1. A method for forming a subsurface wellbore, comprising:
- operating a drilling string in a first direction of rotation;
  
  operating a first motor located near the end of the drilling string to rotate a bottom hole assembly in a direction of rotation opposite the direction of rotation of the drilling string; and
  
  rotating a drill bit using a second motor that is coupled to the first motor.
- View Dependent Claims (2, 3, 4, 5, 6, 7, 8, 9)
- - 2. The method of claim 1, further comprising controlling a rotation of at least a portion of the bottom hole assembly coupled to the drilling string.
  - 3. The method of claim 1, further comprising controlling the drill bit by changing a rotation speed of the drilling string or a rotation speed of the first motor.
  - 4. The method of claim 1, further comprising changing a trajectory of drilling while the drilling string remains in a rotary mode.
  - 5. The method of claim 4, wherein changing a trajectory of drilling while the drilling string remains in a rotary mode comprises:
    - reducing the speed of the drilling string to a neutral drilling speed in which the drilling string speed is substantially equal and opposite to a speed of the first motor; and
      
      changing the direction of the drill bit to change the trajectory of drilling.
  - 6. The method of claim 1, further comprising:
    - determining a differential pressure for the bottom hole assembly at a neutral drilling speed;
      
      measuring a differential pressure for the bottom hole assembly during operation; and
      
      using the measured differential pressure to control a speed of the drilling string relative to a neutral drilling speed.
  - 7. The method of claim 1, further comprising using at least one spatial offset or angular offset to determine a steering solution to move the trajectory of the drilling string back into convergence with a desired drilling geometry.
  - 8. The method of claim 1, wherein combined rotation speed of the drilling string and the first moter results in a forward rotation speed.
  - 9. The method of claim 1, wherein a rotation speed of the first motor is greater than the rotation speed of the drilling string.

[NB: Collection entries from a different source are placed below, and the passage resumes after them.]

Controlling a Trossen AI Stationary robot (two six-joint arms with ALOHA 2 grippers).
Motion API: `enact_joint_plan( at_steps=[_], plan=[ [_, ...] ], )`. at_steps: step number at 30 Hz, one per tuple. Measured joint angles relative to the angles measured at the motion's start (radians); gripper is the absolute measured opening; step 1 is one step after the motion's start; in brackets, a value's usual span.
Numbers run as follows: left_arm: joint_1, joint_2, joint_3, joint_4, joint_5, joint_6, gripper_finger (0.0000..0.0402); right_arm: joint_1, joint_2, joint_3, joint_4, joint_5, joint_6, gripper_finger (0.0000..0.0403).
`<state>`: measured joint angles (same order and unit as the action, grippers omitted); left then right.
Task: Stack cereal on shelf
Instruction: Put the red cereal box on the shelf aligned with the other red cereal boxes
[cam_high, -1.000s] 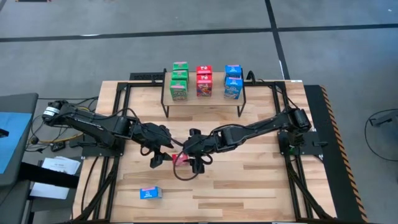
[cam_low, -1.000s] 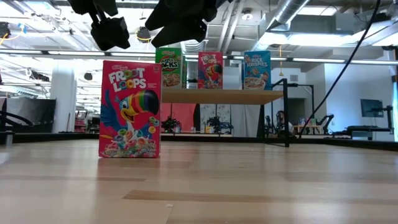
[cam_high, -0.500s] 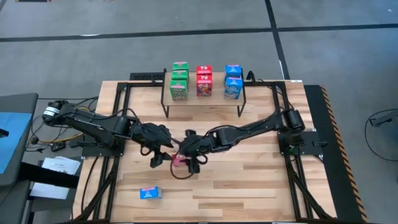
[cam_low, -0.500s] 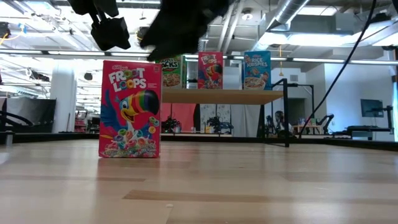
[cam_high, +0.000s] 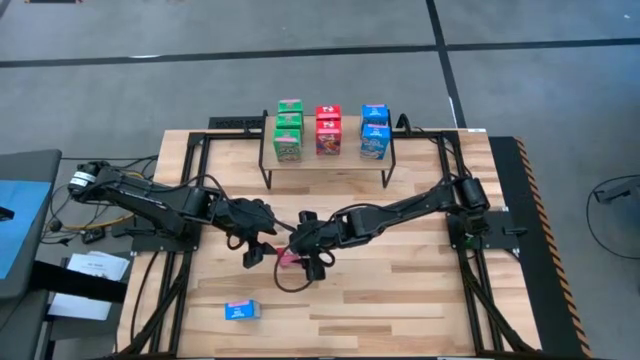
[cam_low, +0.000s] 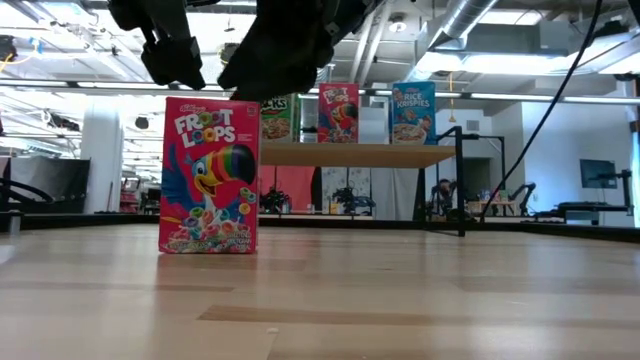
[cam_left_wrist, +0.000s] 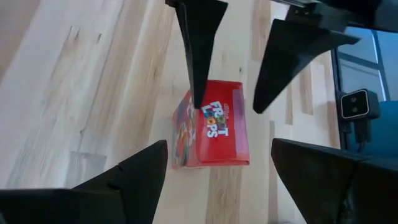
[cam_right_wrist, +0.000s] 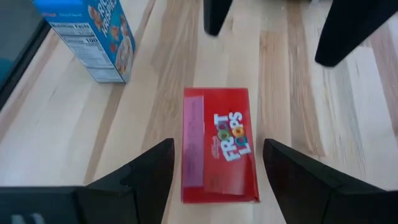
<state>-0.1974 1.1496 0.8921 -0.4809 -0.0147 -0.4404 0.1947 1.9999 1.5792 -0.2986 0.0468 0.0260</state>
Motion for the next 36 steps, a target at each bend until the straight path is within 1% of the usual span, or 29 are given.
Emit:
enact_joint_plan(
  at_steps=[6,11,36],
  plan=[
    [0.0,0.0,0.0,0.001,-0.004,-0.001,0.0275,0.007,0.0,0.0,-0.009,-0.002,0.017,0.0271],
    [0.0,0.0,0.0,-0.002,-0.053,-0.009,0.0275,0.007,0.0,0.0,-0.033,-0.007,0.026,0.0271],
    [0.0,0.0,0.0,0.0,-0.054,0.013,0.0275,0.007,-0.01,0.0,-0.039,0.001,0.018,0.0271]
  ],
)
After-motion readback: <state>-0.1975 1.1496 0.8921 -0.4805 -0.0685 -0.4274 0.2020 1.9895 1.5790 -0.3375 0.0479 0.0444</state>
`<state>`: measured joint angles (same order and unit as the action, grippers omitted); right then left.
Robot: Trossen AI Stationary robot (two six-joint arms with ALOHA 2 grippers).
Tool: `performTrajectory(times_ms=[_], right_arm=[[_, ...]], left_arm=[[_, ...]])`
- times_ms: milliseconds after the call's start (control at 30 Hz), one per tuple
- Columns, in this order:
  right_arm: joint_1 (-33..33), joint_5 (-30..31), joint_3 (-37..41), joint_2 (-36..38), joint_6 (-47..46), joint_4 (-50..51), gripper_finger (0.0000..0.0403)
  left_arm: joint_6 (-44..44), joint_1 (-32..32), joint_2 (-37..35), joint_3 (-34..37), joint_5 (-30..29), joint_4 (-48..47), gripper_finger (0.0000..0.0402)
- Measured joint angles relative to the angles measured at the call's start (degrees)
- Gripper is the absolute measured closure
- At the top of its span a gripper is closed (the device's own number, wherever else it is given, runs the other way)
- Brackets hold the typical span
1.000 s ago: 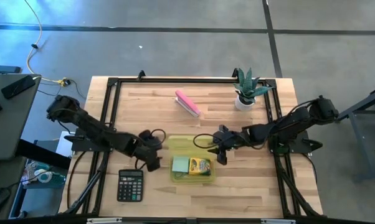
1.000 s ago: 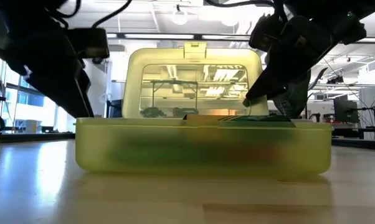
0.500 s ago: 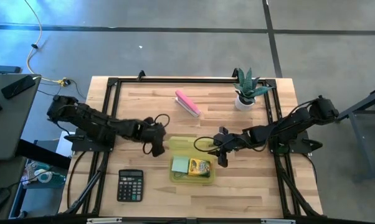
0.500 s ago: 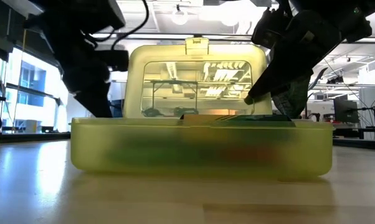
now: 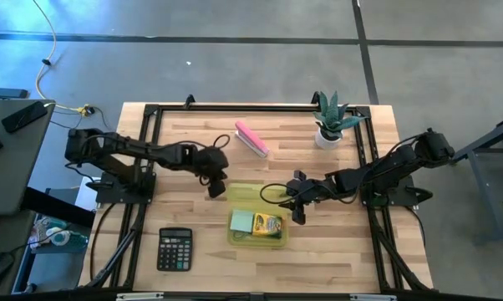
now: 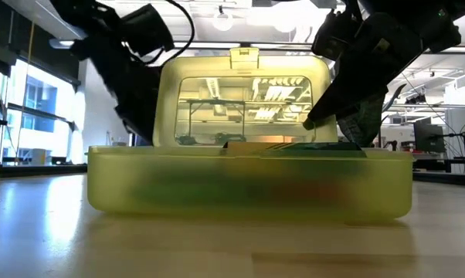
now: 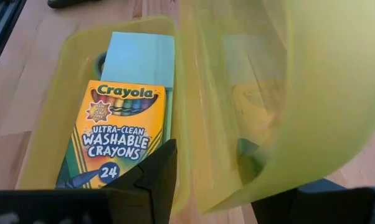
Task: Pack school essentials
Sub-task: Close the yellow supply box
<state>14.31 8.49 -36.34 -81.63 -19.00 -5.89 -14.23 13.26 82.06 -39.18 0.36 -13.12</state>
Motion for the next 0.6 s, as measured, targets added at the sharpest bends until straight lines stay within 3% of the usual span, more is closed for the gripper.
performTrajectory(times_ms=[267, 600], right_arm=[[0.0, 0.0, 0.0, 0.0, 0.0, 0.0, 0.0242], [0.0, -0.1, 0.0, 0.0, -0.2, 0.0, 0.0242]], left_arm=[[2.5, 3.5, 0.0, 0.0, 10.6, 8.1, 0.0399], [6.5, 3.8, 0.0, 0.0, 18.7, 13.3, 0.0401]])
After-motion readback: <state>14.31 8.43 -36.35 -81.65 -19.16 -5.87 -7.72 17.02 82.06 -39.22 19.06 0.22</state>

10. A system for forming a subsurface wellbore, comprising:
- a drilling string configured to rotate in a first direction;
  
  a bottom hole assembly comprising a drill bit, the drill bit being configured to form the wellbore;
  
  a first motor located near the end of the drilling string, the first motor being configured to rotate a portion of the bottom hole assembly in a direction opposite to that of the drilling string; and
  
  a second motor configured to rotate the drill bit.
- View Dependent Claims (11, 12, 13, 14, 15, 16, 17)
- - 11. The system of claim 10, further comprising a control system configured to control the drill bit by changing a rotation speed of the drilling string or a rotation speed of the first motor.
  - 12. The system of claim 10, wherein the first motor is installed in an inverted orientation.
  - 13. The system of claim 10, wherein the first motor comprises a stator and a rotor, and wherein the rotor is coupled to a driveshaft of the drilling string.
  - 14. The system of claim 13, wherein the first motor comprises a motor shaft coupled to the rotor, and wherein the motor shaft faces up-hole.
  - 15. The system of claim 14, wherein the motor shaft is coupled to the drilling string by way of a reverse threaded connection, and wherein the reverse threaded connection is configured to inhibit backing out of the motor shaft relative to the drilling string.
  - 16. The system of claim 14, wherein the motor shaft is coupled to the drilling string by way of a backoff-protected connection, and wherein the backoff-protected connection is configured to inhibit backing out of the motor shaft relative to the drilling string.
  - 17. The system of claim 10, wherein the first motor is a straight mud motor, and the second motor is a bent sub or a bent housing steerable mud motor.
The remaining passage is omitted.